My pulse had picked up, hearing all that. I wanted to shoot into the past and help her bust out of that place in Maine. And I wanted to know more about her. A lot more. “Why haven’t you gone home?”

“Because nothing is different. This is my life. This never ends for me. I always have to leave. I always have to go where I’m needed. And it would just be too hard to see my family, then have to say good-bye. It’d be too hard for them. I do what I can to make it easier. A few months ago I sent them a postcard from Croatia, telling them I was traveling around the world finding myself and not to worry. I hope it helped. It’s better than if they knew the truth.”

I could relate to that. I’d left Anna and my mom without an explanation or good-bye.

“Are you turned off yet?” Daryn asked. “Are you picturing me in a straitjacket?”

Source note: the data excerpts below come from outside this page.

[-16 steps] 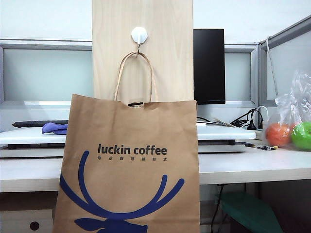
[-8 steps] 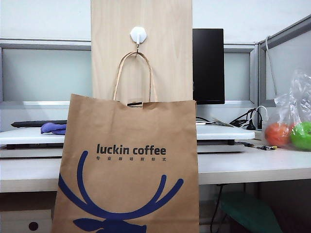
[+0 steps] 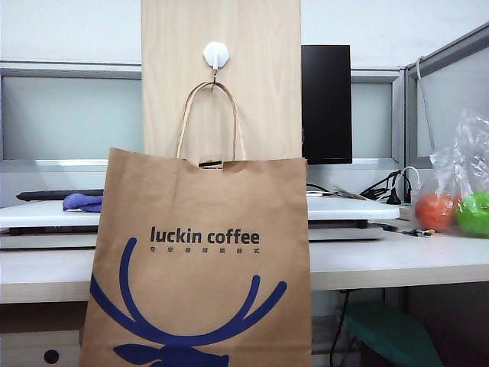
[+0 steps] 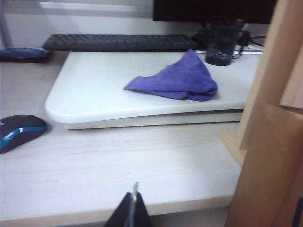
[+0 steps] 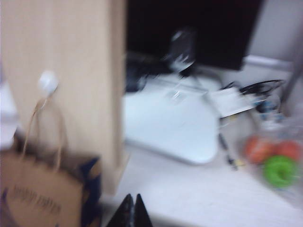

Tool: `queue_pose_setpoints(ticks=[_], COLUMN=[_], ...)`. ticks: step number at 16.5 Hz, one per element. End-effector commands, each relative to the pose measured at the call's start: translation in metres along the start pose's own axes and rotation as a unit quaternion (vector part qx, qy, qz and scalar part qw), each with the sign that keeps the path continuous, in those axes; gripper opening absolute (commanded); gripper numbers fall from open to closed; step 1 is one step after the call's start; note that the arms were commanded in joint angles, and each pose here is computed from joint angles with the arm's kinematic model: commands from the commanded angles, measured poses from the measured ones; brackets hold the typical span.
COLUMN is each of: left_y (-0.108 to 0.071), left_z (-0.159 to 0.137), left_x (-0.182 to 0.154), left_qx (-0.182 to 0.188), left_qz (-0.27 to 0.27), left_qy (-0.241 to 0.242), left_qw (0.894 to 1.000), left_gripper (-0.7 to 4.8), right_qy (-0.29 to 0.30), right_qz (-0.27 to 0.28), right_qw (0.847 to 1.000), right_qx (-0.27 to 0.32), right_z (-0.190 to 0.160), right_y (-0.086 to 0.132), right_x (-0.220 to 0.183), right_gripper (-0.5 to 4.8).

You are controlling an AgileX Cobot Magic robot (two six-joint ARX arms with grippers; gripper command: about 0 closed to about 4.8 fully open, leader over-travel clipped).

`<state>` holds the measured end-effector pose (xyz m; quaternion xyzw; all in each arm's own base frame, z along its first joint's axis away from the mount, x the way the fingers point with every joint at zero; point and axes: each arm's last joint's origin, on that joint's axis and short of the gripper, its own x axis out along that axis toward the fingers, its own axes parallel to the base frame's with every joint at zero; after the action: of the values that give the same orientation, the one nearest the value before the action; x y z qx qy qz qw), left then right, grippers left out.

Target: Pick up the paper bag and hang it on the hook.

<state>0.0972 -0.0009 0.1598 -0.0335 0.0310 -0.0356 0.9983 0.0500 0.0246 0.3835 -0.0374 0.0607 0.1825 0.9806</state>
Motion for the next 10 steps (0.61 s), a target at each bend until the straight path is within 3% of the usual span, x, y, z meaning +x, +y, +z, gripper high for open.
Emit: queue_pose_setpoints(ticks=[1, 4, 5, 10], left_y=[0.000, -0.001, -0.001, -0.001], left_z=[0.001, 0.001, 0.001, 0.001], left_x=[0.000, 0.000, 0.000, 0.000], left_qx=[0.002, 0.002, 0.002, 0.002], left_qz=[-0.008, -0.010, -0.010, -0.010], left_qy=[-0.005, -0.005, -0.005, -0.005], left_qw=[1.000, 1.000, 1.000, 1.000], left_gripper=[-0.06, -0.05, -0.06, -0.06], right_qy=[-0.038, -0.070, -0.075, -0.016], right_qz=[-0.092, -0.210, -0.227, -0.210], right_qw=[0.995, 0.975, 0.971, 0.977], right_qx=[0.031, 0.024, 0.024, 0.044], right_z=[0.001, -0.023, -0.040, -0.135], right_y=[-0.012, -0.020, -0.023, -0.035], right_x=[-0.016, -0.014, -0.008, 0.039], right_gripper=[-0.04, -0.04, -0.04, -0.04])
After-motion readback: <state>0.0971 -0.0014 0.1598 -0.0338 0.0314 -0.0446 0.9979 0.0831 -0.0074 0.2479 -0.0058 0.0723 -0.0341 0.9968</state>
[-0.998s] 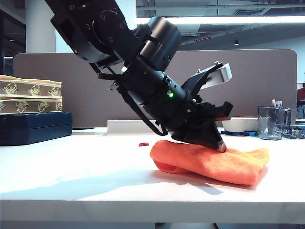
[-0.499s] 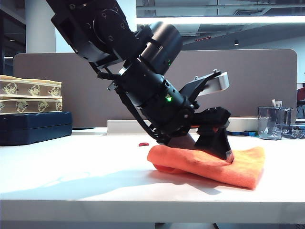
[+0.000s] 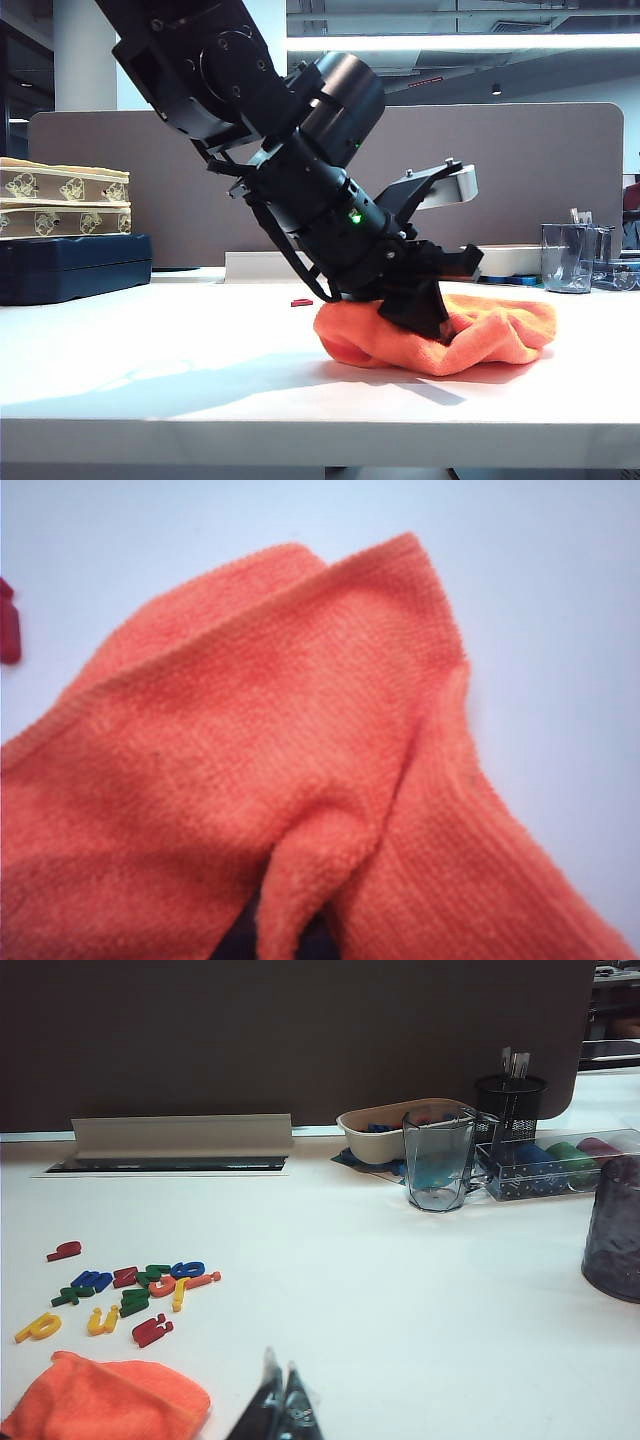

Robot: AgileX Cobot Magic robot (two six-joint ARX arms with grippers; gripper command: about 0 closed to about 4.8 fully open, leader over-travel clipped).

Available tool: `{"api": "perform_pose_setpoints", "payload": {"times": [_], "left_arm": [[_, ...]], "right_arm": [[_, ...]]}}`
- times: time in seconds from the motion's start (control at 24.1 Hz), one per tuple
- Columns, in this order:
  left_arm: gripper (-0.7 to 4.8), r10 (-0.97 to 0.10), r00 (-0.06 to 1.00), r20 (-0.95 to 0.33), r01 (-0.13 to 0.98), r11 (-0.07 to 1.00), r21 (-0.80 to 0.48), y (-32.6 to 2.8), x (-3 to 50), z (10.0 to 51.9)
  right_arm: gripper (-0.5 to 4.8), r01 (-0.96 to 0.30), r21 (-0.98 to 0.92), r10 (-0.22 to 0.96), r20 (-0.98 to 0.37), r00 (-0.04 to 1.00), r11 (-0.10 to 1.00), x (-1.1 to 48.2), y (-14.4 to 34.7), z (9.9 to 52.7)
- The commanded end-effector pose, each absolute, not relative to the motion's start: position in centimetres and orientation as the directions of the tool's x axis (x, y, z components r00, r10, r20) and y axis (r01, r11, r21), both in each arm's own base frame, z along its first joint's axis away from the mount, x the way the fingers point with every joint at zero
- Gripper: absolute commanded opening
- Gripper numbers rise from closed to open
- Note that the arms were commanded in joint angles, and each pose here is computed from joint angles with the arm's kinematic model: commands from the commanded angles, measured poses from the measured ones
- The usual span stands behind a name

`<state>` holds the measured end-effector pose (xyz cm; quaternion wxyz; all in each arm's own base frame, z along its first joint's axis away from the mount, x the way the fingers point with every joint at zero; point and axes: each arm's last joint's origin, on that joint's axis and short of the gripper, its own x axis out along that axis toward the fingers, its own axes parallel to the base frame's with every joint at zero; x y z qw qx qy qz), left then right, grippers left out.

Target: Use an orange cloth to wipe the letter magnets on the table away for a distance.

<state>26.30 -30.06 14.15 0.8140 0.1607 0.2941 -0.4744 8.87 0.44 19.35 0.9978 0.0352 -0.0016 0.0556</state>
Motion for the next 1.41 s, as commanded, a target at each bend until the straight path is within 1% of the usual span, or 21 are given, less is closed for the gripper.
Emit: {"api": "perform_pose_setpoints", "payload": {"times": [0.04, 0.21, 0.29, 0.46, 0.62, 0.83, 1.04, 1.21, 1.33, 1.41], "left_arm": [[-0.06, -0.71, 0.381, -0.592, 0.876, 0.482, -0.015, -30.7, 26.2, 14.5], [-0.06, -0.736, 0.375, -0.564, 0.887, 0.462, -0.013, -31.6, 26.0, 15.4], [-0.06, -0.774, 0.368, -0.515, 0.901, 0.435, -0.009, -32.8, 26.1, 16.9], [-0.06, -0.809, 0.395, -0.436, 0.903, 0.429, 0.022, -34.3, 27.0, 19.7], [-0.06, -0.829, 0.419, -0.371, 0.899, 0.437, 0.039, -36.2, 28.9, 21.4], [-0.06, -0.82, 0.424, -0.384, 0.895, 0.445, 0.039, -38.2, 30.7, 20.8], [-0.06, -0.785, 0.479, -0.392, 0.865, 0.499, 0.056, -39.5, 32.0, 19.7], [-0.06, -0.726, 0.527, -0.442, 0.828, 0.556, 0.074, -40.3, 32.9, 18.7], [-0.06, -0.683, 0.545, -0.486, 0.795, 0.605, 0.041, -40.2, 33.5, 17.7], [-0.06, -0.642, 0.543, -0.542, 0.768, 0.64, 0.012, -39.8, 33.9, 16.6]], "right_arm": [[0.0, -0.114, 0.073, 0.112, 0.027, 0.993, 0.991, 8.8, 0.4, 19.7], [0.0, -0.114, 0.073, 0.112, 0.027, 0.993, 0.991, 8.8, 0.4, 19.7], [0.0, -0.114, 0.073, 0.112, 0.027, 0.993, 0.991, 8.8, 0.4, 19.7], [-0.01, -0.114, 0.073, 0.112, 0.027, 0.993, 0.991, 8.8, 0.4, 19.7], [0.0, -0.114, 0.073, 0.112, 0.027, 0.993, 0.991, 8.8, 0.4, 19.7], [0.0, -0.114, 0.073, 0.112, 0.027, 0.993, 0.991, 8.8, 0.4, 19.7], [-0.01, -0.114, 0.073, 0.112, 0.027, 0.993, 0.991, 8.8, 0.4, 19.7], [-0.01, -0.13, 0.073, 0.129, 0.027, 0.991, 0.989, 8.8, 0.5, 19.7], [-0.01, -0.132, 0.073, 0.13, 0.027, 0.991, 0.989, 8.8, 0.5, 19.7], [-0.01, -0.132, 0.073, 0.13, 0.027, 0.991, 0.989, 8.8, 0.5, 19.7]]}}
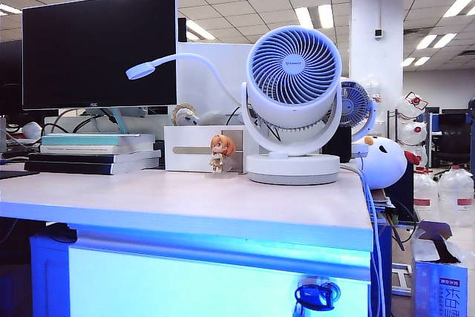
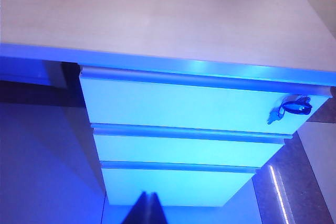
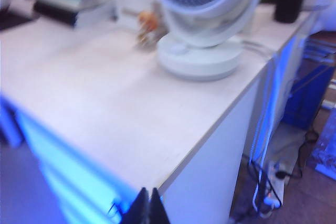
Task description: Open the drawer, place the cleaning sponge inside, then close the drawer.
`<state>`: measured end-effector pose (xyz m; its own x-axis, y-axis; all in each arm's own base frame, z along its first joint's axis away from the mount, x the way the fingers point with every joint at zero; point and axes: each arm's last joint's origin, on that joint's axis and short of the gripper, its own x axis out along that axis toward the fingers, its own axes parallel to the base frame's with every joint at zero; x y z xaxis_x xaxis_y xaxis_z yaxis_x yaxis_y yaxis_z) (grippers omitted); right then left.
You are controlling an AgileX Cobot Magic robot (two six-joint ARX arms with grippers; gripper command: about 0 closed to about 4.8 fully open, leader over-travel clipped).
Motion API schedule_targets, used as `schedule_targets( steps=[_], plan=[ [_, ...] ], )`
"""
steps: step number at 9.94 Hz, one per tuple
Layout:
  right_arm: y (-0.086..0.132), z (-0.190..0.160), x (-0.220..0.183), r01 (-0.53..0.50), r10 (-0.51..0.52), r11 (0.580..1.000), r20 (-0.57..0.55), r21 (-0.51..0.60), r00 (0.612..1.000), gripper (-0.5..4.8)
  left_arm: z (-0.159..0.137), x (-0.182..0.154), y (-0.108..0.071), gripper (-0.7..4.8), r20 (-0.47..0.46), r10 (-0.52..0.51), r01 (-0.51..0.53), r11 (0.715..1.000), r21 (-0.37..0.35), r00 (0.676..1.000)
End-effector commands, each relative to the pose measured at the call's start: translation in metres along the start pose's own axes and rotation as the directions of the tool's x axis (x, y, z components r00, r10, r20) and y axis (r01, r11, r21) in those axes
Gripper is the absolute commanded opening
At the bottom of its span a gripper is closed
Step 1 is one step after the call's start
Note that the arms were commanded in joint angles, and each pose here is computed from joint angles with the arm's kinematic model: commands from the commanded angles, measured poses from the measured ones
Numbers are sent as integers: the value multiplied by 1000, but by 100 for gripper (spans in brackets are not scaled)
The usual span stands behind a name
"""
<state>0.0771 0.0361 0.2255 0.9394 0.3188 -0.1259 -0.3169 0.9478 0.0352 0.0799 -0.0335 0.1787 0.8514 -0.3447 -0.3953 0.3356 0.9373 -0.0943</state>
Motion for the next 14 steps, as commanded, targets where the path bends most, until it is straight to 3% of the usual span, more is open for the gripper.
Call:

“Was that your plan? Nice try, Martin. But it backfired. I like you even more now.”

That last part wasn’t supposed to come out but there it was. And there it stayed, second after second. I had no idea what she thought of it. None. My confidence was dying a thousand deaths.

Then she said, “Don’t you want to hear thing number three?”

I pressed the talk button. “Sure do. Lay it on me.” I was ready for things three through a hundred.

“This one’s a little different. It’s something I’m just realizing, kind of a revelation, and it’s that … it’s that your eyes are my favorite.” Her voice had gone all gentle and soft, so I wasn’t sure I’d heard her right until she kept going. “They’re amazing. So blue and direct sometimes. Other times, when you’re not being sarcastic or contrary, when you’re listening or when you’re just driving, there’s such humor in them. Such humor and kindness. Then there are the times I catch you watching me, and what I see in them makes me forget everything. What I am, and what I do, and … I’m just a girl again. A girl who gets a million butterflies in her stomach over a boy with the prettiest blue eyes. It feels so normal. So normal and so good.”

I didn’t know what to say. I didn’t even know how to speak anymore. My heart was going ballistic in my chest. Finally I got it together enough to respond. “So what you’re telling me is that I make you feel average?”

She laughed. “Yes. You make me feel perfectly ordinary. It’s the best.”

“Daryn … Dare. Just come over here.” I didn’t say “please,” but it was all over my voice. I wanted her with me. I was losing my mind, I wanted that so badly.

But I knew it wasn’t going to happen. Every second that passed felt like she was putting mile after mile between us again. If this was her life—postcards from Croatia?—then I was beginning to understand the distance she needed. Not easy to get attached to people when you were always leaving. Coming from a military family, I knew about that.

“We should get some rest,” she said. “Special Agent Daryn Martin, signing off. Good night, Gideon.”

“Night, boss.”

I shut off my radio. But I didn’t fall sleep for a long while after.